Task description |
Records follow. Copy every line with "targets".

::: Given records :::

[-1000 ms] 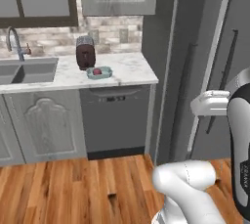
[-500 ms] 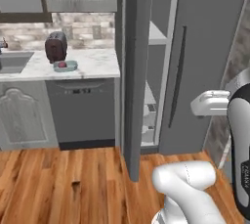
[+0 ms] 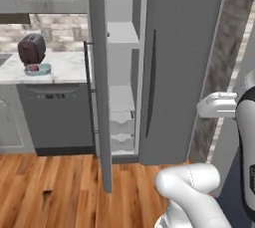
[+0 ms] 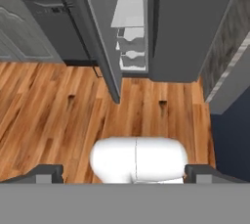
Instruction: Take the onion and lemon wedge out of the freezer and place them in the tupperware container on the counter. Then put the tupperware containing the vegetables back in the freezer.
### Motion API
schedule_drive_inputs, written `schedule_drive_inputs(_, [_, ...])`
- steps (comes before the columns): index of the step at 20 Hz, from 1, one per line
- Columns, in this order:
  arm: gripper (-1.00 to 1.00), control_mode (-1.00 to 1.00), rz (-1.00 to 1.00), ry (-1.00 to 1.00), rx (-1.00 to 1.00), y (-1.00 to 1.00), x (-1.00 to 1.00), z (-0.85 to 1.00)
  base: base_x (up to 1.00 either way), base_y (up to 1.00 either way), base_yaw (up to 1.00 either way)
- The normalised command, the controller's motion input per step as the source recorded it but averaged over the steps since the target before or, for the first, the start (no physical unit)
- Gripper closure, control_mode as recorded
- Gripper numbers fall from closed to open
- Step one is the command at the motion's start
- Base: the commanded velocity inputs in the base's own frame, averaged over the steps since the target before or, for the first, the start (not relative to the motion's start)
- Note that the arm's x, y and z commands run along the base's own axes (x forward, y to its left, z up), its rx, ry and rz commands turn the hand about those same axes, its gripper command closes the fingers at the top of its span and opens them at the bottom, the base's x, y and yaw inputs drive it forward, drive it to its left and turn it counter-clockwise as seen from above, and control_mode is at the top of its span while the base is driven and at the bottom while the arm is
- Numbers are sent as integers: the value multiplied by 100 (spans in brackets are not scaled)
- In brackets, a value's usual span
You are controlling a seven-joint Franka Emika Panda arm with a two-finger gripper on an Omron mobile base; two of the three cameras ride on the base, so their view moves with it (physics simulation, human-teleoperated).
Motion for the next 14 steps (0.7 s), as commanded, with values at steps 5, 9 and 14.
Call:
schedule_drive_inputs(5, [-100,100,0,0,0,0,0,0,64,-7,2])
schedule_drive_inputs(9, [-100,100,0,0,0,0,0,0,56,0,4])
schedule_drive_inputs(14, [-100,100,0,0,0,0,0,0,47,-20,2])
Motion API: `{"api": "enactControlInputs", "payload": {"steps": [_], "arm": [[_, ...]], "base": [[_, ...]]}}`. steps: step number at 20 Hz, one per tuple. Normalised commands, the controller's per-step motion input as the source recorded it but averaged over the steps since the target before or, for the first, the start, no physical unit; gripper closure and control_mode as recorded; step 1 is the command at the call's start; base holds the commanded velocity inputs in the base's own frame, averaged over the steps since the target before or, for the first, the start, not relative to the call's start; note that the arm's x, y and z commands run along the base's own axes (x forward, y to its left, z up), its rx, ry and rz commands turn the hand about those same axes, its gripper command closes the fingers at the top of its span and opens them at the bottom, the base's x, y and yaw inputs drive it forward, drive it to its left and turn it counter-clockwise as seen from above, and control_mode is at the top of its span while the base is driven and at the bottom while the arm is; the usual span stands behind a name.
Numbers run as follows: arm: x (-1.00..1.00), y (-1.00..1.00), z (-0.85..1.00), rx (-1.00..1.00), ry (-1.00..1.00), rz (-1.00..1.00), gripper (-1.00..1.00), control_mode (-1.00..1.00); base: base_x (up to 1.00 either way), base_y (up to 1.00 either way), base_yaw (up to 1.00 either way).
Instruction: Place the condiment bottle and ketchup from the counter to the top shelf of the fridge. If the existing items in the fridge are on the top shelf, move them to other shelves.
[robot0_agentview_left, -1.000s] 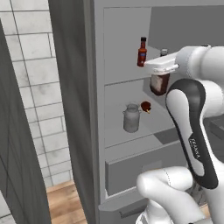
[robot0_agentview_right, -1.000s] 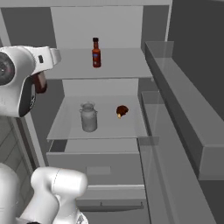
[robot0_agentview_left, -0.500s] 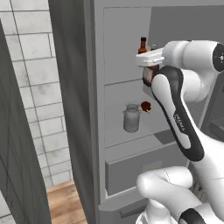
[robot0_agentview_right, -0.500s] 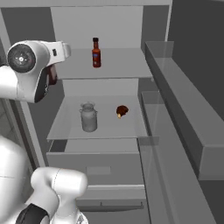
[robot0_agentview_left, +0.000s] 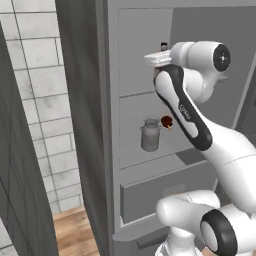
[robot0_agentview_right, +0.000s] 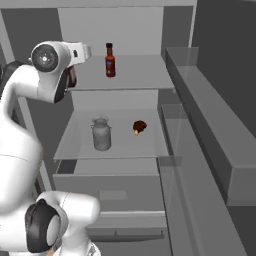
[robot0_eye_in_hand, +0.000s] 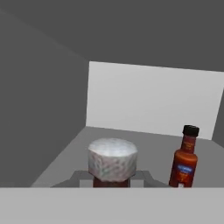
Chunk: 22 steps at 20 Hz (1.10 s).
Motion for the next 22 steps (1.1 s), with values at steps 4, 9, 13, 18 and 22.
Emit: {"api": "enactControlInputs", "payload": {"steps": [4,9,13,18,22], "arm": [[0.34,0.10,-0.16,0.00,0.01,0.00,1.00,-1.00],[0.31,0.11,-0.28,0.00,0.01,0.00,1.00,-1.00],[0.54,0.06,-0.33,0.00,0.01,0.00,1.00,-1.00],[0.73,0.07,-0.09,0.00,0.00,0.00,1.00,-1.00],[0.61,0.14,0.00,0.00,0.02,-0.01,1.00,-1.00]], "base": [[0.00,0.00,0.00],[0.00,0.00,0.00],[0.00,0.00,0.00],[0.00,0.00,0.00],[0.00,0.00,0.00]]}}
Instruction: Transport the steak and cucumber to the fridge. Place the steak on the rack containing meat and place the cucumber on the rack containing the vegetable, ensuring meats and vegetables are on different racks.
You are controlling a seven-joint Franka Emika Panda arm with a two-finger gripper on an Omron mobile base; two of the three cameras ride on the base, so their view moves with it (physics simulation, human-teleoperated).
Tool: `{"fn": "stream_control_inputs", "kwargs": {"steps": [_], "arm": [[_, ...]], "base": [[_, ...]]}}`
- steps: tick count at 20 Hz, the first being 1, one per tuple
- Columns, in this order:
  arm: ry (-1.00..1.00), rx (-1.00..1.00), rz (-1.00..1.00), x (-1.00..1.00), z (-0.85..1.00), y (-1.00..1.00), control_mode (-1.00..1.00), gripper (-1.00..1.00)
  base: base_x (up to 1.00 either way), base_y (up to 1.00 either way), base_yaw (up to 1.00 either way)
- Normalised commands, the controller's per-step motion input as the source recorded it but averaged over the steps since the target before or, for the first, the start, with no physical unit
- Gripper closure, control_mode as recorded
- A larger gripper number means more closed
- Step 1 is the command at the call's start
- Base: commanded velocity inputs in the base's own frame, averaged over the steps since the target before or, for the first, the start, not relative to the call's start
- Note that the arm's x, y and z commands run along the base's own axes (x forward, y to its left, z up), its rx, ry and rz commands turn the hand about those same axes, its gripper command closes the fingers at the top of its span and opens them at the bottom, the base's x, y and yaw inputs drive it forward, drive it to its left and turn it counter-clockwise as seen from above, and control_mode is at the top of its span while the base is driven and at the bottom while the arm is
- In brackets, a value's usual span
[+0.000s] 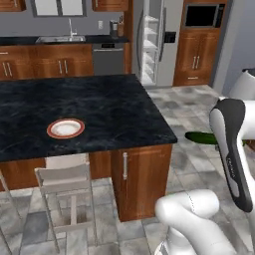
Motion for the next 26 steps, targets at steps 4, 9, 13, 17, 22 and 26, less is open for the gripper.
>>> {"fn": "stream_control_inputs", "kwargs": {"steps": [4, 9, 13, 17, 22, 26], "arm": [[0.0, 0.0, 0.0, 0.0, 0.0, 0.0, 1.0, 1.0], [0.0, 0.0, 0.0, 0.0, 0.0, 0.0, 1.0, 1.0], [0.0, 0.0, 0.0, 0.0, 0.0, 0.0, 1.0, 1.0], [0.0, 0.0, 0.0, 0.0, 0.0, 0.0, 1.0, 1.0], [0.0, 0.0, 0.0, 0.0, 0.0, 0.0, 1.0, 1.0], [0.0, 0.0, 0.0, 0.0, 0.0, 0.0, 1.0, 1.0]], "base": [[0.17, -1.0, 0.0], [0.94, -1.0, 0.05], [1.0, -1.0, 0.08], [1.0, -1.0, 0.08], [1.0, -0.98, 0.11], [1.0, -0.76, 0.07]]}}
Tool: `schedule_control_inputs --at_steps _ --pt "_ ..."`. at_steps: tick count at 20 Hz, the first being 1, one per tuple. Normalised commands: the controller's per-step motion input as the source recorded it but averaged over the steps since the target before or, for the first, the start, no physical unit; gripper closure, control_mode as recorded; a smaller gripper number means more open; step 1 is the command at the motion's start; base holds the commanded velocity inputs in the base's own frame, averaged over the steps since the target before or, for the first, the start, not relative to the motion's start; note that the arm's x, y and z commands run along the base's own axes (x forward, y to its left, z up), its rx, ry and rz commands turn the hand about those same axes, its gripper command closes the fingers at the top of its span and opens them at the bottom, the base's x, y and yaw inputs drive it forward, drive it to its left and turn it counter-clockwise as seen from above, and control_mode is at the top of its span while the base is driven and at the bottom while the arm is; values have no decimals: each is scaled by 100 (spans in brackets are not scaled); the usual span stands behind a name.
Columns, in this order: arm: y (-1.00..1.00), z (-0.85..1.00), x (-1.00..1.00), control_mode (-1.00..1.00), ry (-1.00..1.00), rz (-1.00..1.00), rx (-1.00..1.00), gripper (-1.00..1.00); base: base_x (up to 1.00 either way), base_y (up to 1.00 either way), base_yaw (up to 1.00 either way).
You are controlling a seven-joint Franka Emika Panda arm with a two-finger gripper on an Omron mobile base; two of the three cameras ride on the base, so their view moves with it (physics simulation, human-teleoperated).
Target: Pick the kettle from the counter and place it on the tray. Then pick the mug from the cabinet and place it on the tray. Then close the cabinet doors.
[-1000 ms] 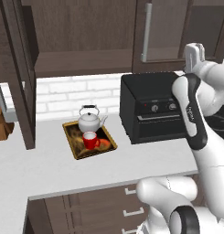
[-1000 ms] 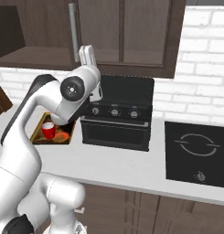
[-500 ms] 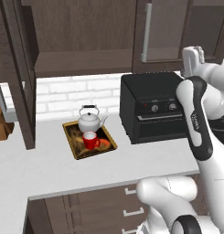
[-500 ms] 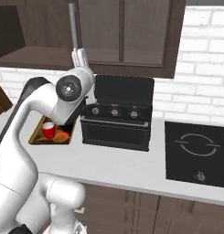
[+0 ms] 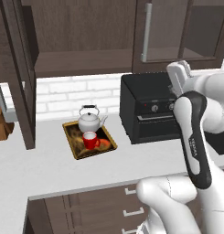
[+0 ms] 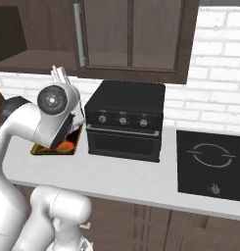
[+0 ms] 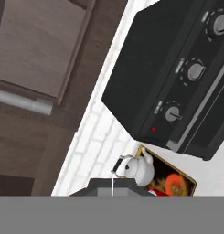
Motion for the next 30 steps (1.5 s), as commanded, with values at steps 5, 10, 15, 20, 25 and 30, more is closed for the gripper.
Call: schedule_control_inputs --at_steps 5,10,15,20,25,30 --pt "57 -43 -11 -100 14 11 -12 100 0 0 0" --pt "63 -61 0 -100 2 5 -11 100 0 0 0" --pt "38 -37 0 -100 2 3 -19 100 0 0 0" --pt "42 -35 0 -100 5 5 -26 100 0 0 0" --pt "38 -46 0 -100 -1 2 -24 100 0 0 0" --pt "38 -18 0 -100 -2 7 -25 100 0 0 0"
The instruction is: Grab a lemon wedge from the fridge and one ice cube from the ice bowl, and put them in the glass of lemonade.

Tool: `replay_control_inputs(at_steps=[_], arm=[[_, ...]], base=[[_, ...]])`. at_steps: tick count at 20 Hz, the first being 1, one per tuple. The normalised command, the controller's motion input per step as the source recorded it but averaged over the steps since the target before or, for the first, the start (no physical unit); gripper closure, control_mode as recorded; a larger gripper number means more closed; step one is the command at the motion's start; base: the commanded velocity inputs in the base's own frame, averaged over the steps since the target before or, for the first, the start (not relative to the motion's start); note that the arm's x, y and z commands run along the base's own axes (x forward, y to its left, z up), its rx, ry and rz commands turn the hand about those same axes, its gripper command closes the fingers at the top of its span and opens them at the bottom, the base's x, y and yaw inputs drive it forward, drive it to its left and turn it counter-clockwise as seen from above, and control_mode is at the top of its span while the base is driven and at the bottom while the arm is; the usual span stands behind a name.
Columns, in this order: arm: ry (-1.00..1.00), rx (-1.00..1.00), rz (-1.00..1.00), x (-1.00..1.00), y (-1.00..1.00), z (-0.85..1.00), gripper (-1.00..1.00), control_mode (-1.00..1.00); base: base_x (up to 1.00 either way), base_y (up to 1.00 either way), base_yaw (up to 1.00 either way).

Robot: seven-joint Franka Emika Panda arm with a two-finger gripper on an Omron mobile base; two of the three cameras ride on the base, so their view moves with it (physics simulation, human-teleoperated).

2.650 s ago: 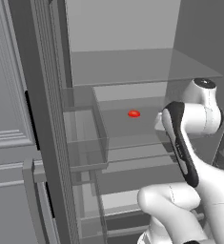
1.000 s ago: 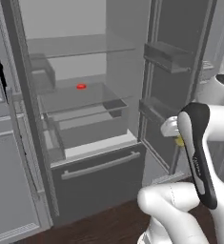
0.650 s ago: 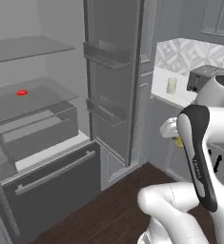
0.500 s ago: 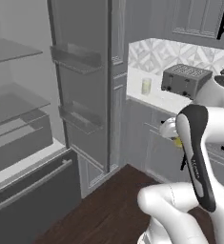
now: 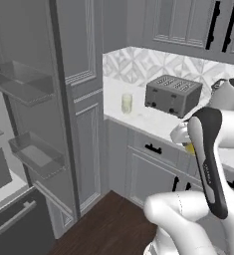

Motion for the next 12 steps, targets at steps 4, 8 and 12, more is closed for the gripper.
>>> replay_control_inputs(at_steps=[4,8,12], arm=[[0.0,0.0,0.0,0.0,0.0,0.0,1.0,1.0],[0.0,0.0,0.0,0.0,0.0,0.0,1.0,1.0],[0.0,0.0,0.0,0.0,0.0,0.0,1.0,1.0]], base=[[0.58,0.0,0.15],[0.54,-0.03,0.25],[0.81,-0.25,0.24]])
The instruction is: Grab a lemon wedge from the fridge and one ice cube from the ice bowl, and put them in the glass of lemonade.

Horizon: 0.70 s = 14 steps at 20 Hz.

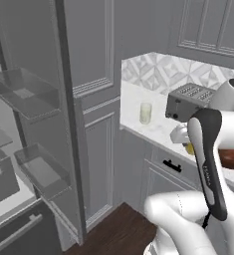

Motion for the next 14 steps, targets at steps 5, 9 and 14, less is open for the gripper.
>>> replay_control_inputs(at_steps=[5,9,14], arm=[[0.0,0.0,0.0,0.0,0.0,0.0,1.0,1.0],[0.0,0.0,0.0,0.0,0.0,0.0,1.0,1.0],[0.0,0.0,0.0,0.0,0.0,0.0,1.0,1.0]], base=[[0.78,-0.44,0.08],[0.73,-0.51,0.0],[0.98,-0.11,0.0]])
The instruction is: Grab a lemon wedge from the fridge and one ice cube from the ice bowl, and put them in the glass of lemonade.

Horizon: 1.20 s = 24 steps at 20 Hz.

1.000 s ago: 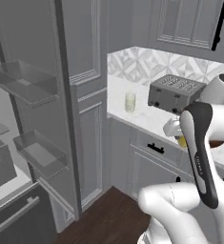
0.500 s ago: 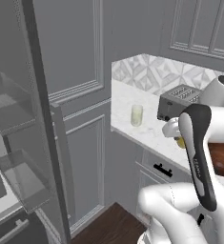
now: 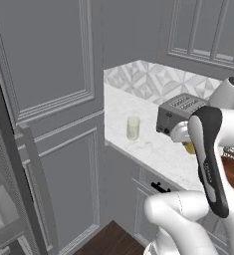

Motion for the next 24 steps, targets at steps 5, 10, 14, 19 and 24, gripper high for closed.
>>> replay_control_inputs(at_steps=[5,10,14,19,24], arm=[[0.0,0.0,0.0,0.0,0.0,0.0,1.0,1.0],[0.0,0.0,0.0,0.0,0.0,0.0,1.0,1.0],[0.01,0.0,0.0,0.14,0.01,0.0,1.0,-1.0],[0.0,0.0,0.0,0.91,0.11,0.0,1.0,-1.0],[0.01,0.0,0.0,1.0,0.15,-0.03,1.0,-1.0]], base=[[0.44,0.0,0.0],[0.0,0.0,0.0],[0.06,0.0,0.0],[0.0,0.0,0.0],[0.0,0.0,0.0]])
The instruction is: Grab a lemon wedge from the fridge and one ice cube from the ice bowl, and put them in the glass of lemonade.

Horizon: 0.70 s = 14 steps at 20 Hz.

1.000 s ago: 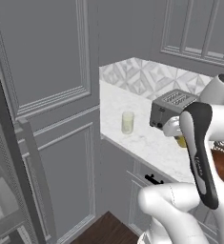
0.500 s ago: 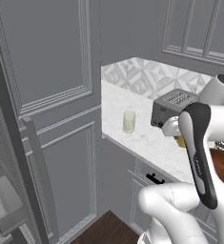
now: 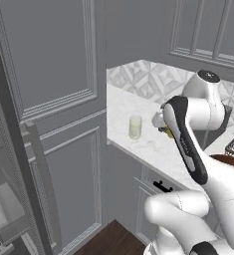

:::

Exercise solution |
Motion for the next 26 steps, targets at steps 4, 9, 13, 17, 22 and 26, less is open for the gripper.
Motion for the next 12 steps, targets at steps 4, 8 and 12, more is closed for the gripper.
Motion for the next 14 steps, targets at steps 5, 9 and 14, less is open for the gripper.
Motion for the next 24 steps, targets at steps 5, 10, 14, 19 and 24, gripper high for closed.

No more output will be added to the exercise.